EXERCISE DETAILS —
Which of the lines below hold the word "that"? Pull each of them out.

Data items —

==================================================

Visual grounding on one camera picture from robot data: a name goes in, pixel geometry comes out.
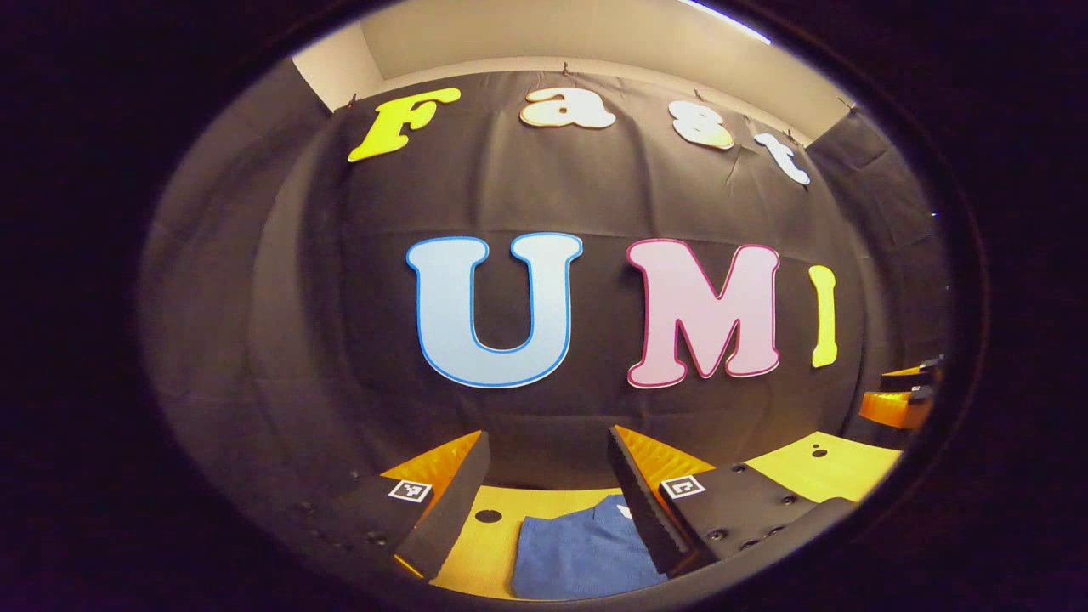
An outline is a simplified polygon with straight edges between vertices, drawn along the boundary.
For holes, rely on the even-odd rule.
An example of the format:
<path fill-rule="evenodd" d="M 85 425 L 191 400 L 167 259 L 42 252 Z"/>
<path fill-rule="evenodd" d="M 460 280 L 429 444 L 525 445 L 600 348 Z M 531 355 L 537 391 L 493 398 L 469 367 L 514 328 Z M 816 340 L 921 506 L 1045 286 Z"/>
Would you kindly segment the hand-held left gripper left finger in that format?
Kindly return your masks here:
<path fill-rule="evenodd" d="M 462 533 L 490 467 L 485 431 L 294 505 L 302 555 L 346 582 L 431 582 Z"/>

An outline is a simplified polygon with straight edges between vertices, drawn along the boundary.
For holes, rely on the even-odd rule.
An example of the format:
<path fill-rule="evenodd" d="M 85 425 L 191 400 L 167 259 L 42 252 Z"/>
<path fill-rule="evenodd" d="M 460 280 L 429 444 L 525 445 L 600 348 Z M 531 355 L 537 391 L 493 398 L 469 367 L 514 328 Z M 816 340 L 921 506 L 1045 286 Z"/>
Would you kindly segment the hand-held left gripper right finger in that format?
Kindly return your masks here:
<path fill-rule="evenodd" d="M 621 426 L 609 460 L 642 542 L 669 578 L 745 553 L 765 541 L 781 556 L 844 518 L 846 497 L 815 502 L 746 462 L 715 467 Z"/>

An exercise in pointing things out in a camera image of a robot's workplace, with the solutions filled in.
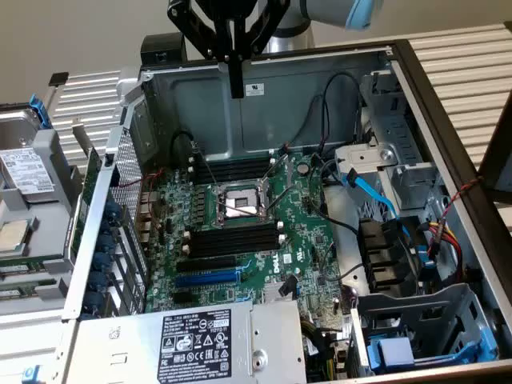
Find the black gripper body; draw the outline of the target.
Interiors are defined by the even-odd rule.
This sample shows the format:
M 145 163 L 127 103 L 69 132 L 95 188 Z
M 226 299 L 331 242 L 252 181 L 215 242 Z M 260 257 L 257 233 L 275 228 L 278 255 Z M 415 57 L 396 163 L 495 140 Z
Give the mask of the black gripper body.
M 196 3 L 210 20 L 235 20 L 248 18 L 258 2 L 197 0 Z

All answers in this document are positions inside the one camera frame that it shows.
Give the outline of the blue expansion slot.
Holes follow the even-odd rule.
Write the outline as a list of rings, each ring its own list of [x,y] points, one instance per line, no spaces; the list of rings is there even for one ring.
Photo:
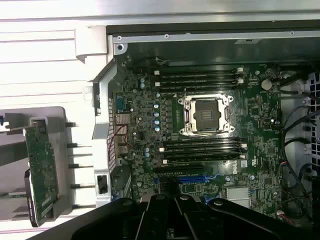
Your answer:
[[[209,181],[205,176],[180,176],[177,179],[181,184],[207,183]]]

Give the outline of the metal CPU socket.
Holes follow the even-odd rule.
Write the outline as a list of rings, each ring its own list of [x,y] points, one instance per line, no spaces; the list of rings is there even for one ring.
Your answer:
[[[230,134],[235,131],[231,124],[230,103],[232,95],[226,93],[184,95],[177,100],[183,109],[183,136],[209,137]]]

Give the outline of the grey parts rack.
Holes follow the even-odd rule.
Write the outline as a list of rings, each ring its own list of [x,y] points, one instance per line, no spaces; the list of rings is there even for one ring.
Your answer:
[[[69,214],[72,200],[65,110],[58,106],[8,108],[0,109],[0,116],[4,118],[3,125],[0,125],[0,193],[26,193],[24,177],[29,166],[23,129],[30,126],[32,119],[44,119],[54,151],[58,184],[58,200],[45,222]],[[17,220],[30,221],[27,197],[0,199],[0,221]]]

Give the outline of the open grey PC case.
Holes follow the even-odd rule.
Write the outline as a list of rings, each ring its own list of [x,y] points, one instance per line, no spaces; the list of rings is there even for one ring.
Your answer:
[[[320,230],[320,20],[156,23],[103,28],[111,55],[93,81],[96,195],[130,198],[130,171],[109,150],[115,136],[113,91],[129,65],[257,65],[279,69],[281,188],[274,219]]]

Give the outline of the black expansion slot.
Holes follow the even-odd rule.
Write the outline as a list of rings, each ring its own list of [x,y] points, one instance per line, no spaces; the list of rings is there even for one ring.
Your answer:
[[[204,165],[201,163],[195,164],[176,164],[155,167],[153,172],[158,175],[186,175],[201,173],[204,170]]]

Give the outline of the silver chipset heatsink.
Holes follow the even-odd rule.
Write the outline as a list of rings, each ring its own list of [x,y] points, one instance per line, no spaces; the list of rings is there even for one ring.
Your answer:
[[[246,208],[252,205],[248,187],[227,188],[226,199]]]

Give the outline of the green motherboard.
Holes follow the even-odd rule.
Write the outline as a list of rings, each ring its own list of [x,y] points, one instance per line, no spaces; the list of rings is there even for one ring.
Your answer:
[[[179,184],[183,194],[204,203],[227,199],[227,188],[248,188],[254,211],[275,217],[282,190],[276,169],[282,159],[279,69],[270,64],[178,65],[164,59],[130,64],[112,93],[115,135],[109,153],[130,172],[129,196],[140,201],[160,190],[160,178],[205,176],[207,183]],[[263,80],[272,89],[261,88]],[[185,95],[222,94],[230,103],[232,133],[188,137],[183,127]],[[154,168],[202,164],[185,175]]]

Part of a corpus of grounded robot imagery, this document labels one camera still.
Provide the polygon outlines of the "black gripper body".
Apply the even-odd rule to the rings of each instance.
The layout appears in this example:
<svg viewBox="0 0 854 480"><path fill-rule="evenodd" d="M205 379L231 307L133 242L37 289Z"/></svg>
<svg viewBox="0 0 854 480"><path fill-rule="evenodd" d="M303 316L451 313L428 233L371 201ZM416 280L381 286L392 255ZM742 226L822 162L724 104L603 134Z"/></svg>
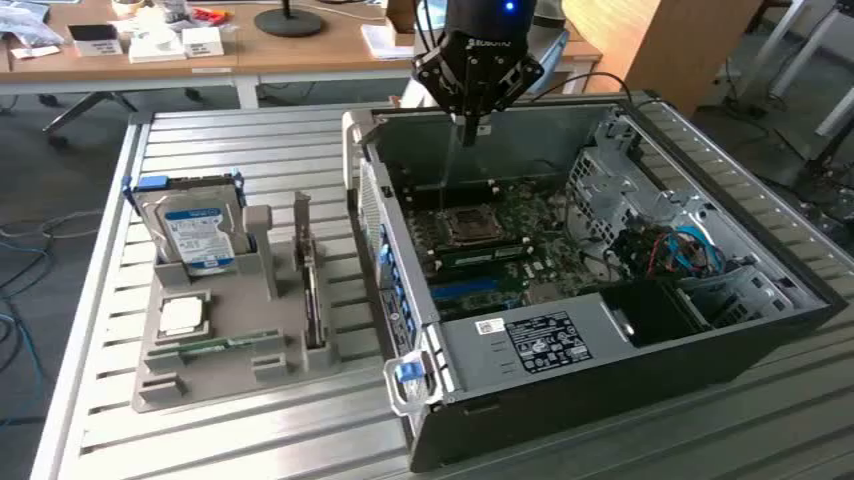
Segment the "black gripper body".
<svg viewBox="0 0 854 480"><path fill-rule="evenodd" d="M533 1L449 1L437 59L433 99L464 116L501 111L536 80L527 34Z"/></svg>

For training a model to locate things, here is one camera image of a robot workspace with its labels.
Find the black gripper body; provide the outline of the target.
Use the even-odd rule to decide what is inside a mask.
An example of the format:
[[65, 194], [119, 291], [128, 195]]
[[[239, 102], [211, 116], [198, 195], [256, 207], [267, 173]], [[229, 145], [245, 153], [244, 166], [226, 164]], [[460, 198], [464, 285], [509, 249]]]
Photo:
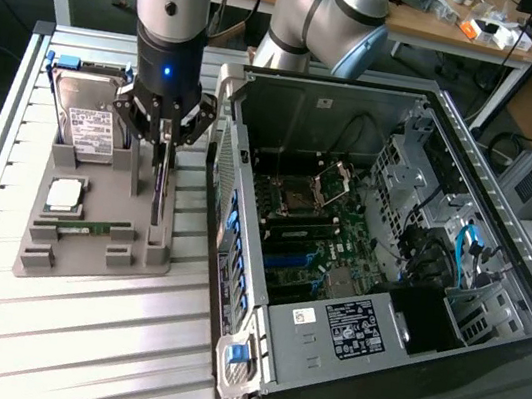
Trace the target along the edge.
[[200, 70], [207, 35], [201, 31], [185, 42], [170, 42], [149, 34], [138, 22], [138, 79], [153, 94], [171, 100], [186, 114], [200, 101]]

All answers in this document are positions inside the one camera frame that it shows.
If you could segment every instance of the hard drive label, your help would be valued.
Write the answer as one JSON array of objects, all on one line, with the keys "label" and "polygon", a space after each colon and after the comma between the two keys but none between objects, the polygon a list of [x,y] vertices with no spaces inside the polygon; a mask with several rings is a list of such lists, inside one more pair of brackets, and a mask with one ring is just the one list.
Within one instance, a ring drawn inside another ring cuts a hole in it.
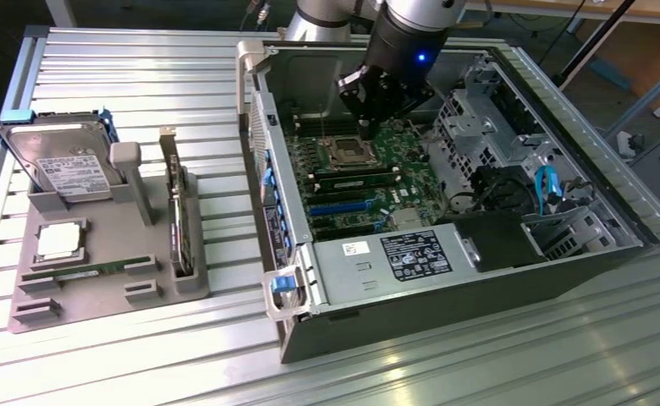
[{"label": "hard drive label", "polygon": [[108,176],[94,155],[40,158],[37,162],[61,196],[109,191]]},{"label": "hard drive label", "polygon": [[380,239],[393,275],[401,282],[453,271],[436,232],[396,235]]}]

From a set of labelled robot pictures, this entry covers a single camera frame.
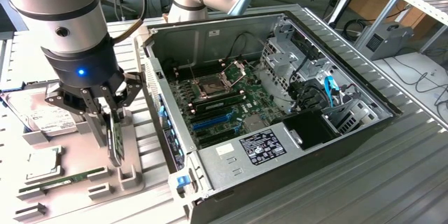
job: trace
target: circuit board
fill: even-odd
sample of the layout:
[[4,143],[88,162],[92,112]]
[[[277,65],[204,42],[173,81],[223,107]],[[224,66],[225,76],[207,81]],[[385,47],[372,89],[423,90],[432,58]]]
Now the circuit board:
[[[251,67],[237,65],[232,64],[227,68],[224,78],[221,73],[216,73],[169,83],[192,139],[200,148],[268,126],[272,120],[283,115]],[[219,83],[223,79],[233,85],[223,86]],[[204,98],[207,93],[211,93],[209,99]],[[212,99],[216,102],[207,104],[213,105],[197,106],[195,107],[196,113],[192,113],[192,103],[204,103]],[[212,109],[200,114],[200,108]]]

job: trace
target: hard drive
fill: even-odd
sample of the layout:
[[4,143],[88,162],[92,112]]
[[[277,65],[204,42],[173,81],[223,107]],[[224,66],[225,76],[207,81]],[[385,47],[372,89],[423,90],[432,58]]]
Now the hard drive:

==================================================

COMPLETED EXERCISE —
Would you kindly segment the hand-held left gripper left finger in that format?
Would you kindly segment the hand-held left gripper right finger in that format?
All answers in this document are positions inside the one camera frame that it shows.
All answers in this document are positions inside the one camera frame that it shows.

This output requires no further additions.